■ What you will do
The lines to return are the one containing "Detect black cable" and all that follow it in the entries below, duplicated exactly and nothing else.

══ Materials provided ══

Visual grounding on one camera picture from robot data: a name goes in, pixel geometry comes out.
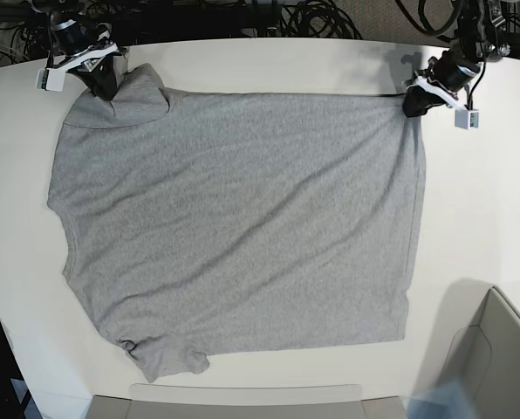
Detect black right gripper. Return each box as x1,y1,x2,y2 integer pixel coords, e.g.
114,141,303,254
50,19,127,101

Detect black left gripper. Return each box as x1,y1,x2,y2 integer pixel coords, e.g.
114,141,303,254
402,50,481,118

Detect grey T-shirt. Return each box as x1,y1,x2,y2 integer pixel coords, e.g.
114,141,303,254
47,66,426,381

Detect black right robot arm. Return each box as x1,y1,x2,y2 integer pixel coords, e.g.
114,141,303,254
30,1,128,101

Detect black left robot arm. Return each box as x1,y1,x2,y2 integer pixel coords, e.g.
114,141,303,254
396,1,510,127

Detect beige box at right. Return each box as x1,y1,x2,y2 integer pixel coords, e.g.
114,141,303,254
440,287,520,418

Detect beige box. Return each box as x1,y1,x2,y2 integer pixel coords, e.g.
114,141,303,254
86,384,407,418
440,287,520,418

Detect beige box at bottom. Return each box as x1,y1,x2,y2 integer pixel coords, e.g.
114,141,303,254
86,384,407,418

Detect black cable bundle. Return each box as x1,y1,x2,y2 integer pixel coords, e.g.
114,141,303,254
281,0,366,40

═══

■ Answer for this exercise
Detect black cable bundle. Return each box as x1,y1,x2,y2 integer pixel coords, e.g.
114,141,303,254
281,0,366,40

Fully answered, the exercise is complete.